Project #7
Urban Rural Resistance
A framed-snapshot photo exhibition by Dream Coordination Office at the Actionsraum fuer Kunst und Gewerbe / “Fortschnitt” in Vienna’s 4th district, running from July to October 2000.
Picture frames made of wood scraps found at a construction site contain 18 photo pairs, documenting signs of resistance – both in the city and the country – to the right-wing government in Austria, which came to power in 2000. Politically motivated graffiti, both urban and rural, are connected. The power of nature is also a resistant force.
“To talk about aesthetics in relation to the political means talking about beauty, the sense of beauty, wonder and awe engendered by nature, by the human form, by art and indeed by the political life of mankind. And also to talk of ugliness. I want to consider the eruption of violence, the perverse dissemination of lies and hatred in the individual within society as a reaction to, or perhaps a ‘transgression’ of this primary aesthetic sense of wonder, as in Rilke’s words: ‘Beauty is nothing but the beginning of Terror that we are just able to bear’.”
Felix de Mendelssohn, The Aesthetics of the Political in Group Analytic Process: The Wider Scope of Group Analysis, In: Patterns of Prejudice, London
Eine Framed-Snapshot Ausstellung von Dream Coordination Office im Aktionsraum für Kunst und Gewerbe “Fortschnitt” – Rechte Wienzeile 15, 1040 Wien (Juli-Oktober 2000).
Bilderrahmen aus Baustelle Holz beinhalten 18 Kollagen – Bilder, die Widerstandserscheinungen in der Stadt und auf dem Land paaren. Politisch motivierte Wandschmierereien ziehen ihre Linien in die ländische Weite. Die Macht der Natur heißt auch: Widerstand.
Several days before the Russians pushed into the Austrian Alpine area of Reichenau an der Rax and into St. Poelten, resistance groups were discovered and shopt. Another group, called 05, (the two digits look like the German word for Austria, Oesterrecih) was a kind of illegal coalition working in Vienna that was recognized, after occupation, also by the Russians. At the request of an officer of the Vienna defense commando, the group connected with the chief commander of the 3rd Ukrainian front, Fedor Tolbuchin, in the first days of April in the region of Hochwolkersdorf.

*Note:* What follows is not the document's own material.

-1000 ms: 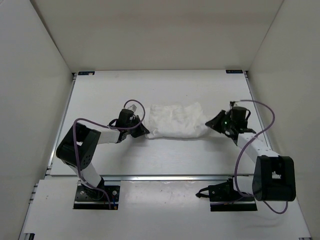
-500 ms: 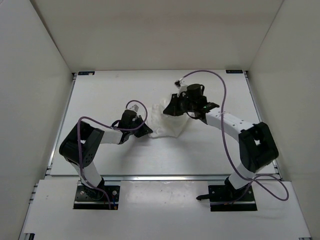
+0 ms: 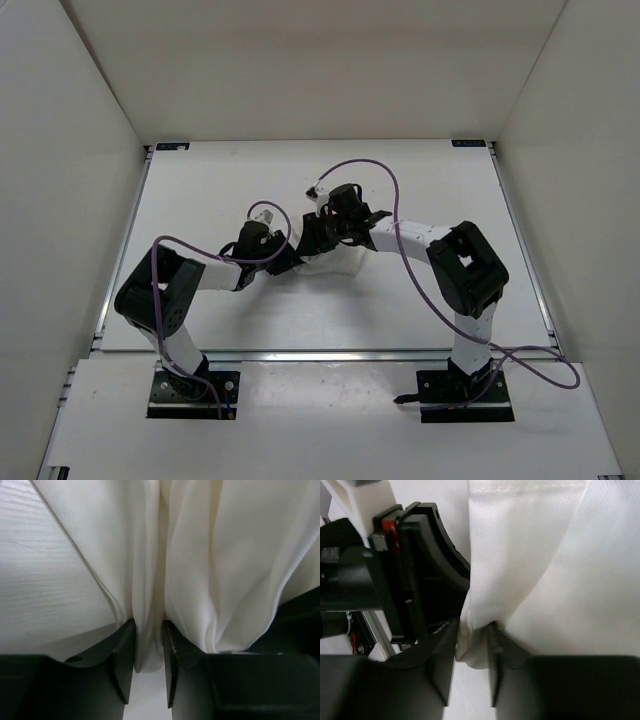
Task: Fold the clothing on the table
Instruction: Fold the skirt
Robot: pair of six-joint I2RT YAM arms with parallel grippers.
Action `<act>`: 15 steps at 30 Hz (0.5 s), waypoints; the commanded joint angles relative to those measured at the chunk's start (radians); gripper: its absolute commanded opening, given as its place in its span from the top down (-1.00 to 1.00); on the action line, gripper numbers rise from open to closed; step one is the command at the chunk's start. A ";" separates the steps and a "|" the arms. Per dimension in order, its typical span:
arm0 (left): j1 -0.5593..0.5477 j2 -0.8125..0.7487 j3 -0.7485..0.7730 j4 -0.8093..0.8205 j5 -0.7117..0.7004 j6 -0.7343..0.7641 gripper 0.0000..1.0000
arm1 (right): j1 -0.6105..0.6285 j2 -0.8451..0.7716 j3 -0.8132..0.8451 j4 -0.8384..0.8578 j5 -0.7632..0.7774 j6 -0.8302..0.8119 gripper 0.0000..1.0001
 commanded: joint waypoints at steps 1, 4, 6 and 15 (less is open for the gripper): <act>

During Austria’s second republic, the Ballhausplatz (in front of the former Imperial Palace in Vienna) has been the site of anti-fascist demonstrations. In 1980, demonstrators here made demands, based on the anti-fascist laws provided in the Austrian constitution, that the candidate Dr. Norbert Burger be banned from participating in the election to President of the Republic, and to ban the NDP party. “The NDP should be banned; we owe it to millions of dead.” Burger, the chair of the National Demonkratischen Partei and a man sentenced in absentia to prison in Italy for terrorism in South Tyrolia, received 3.4% of the vote. In 1985, protestors demonstrated against the defense minister Dr. Friedhelm Frischenschlager, demanding that he step down from his seat in government. The FPÖ (extreme right party) politician, who personally received the pardoned war criminal Reder in Italy with a handshake and accompanied him to an army barracks, received a thunderous applause for this from his party. Reder had let a massacre against citizens in Italy’s Marzabotto. Frischenschlager “excused himself” and remained in government.
From the book: Wien: ein Stadtführer durch den Widerstand – Widerstands Archiv
State fortification, a last gesture, on May 1st, 1999, the African asylum seeker Marcus Omofuma died in the presence of police in the course of being deported from Austria and became one of the most important figures of the fight against racism in the Second Republic.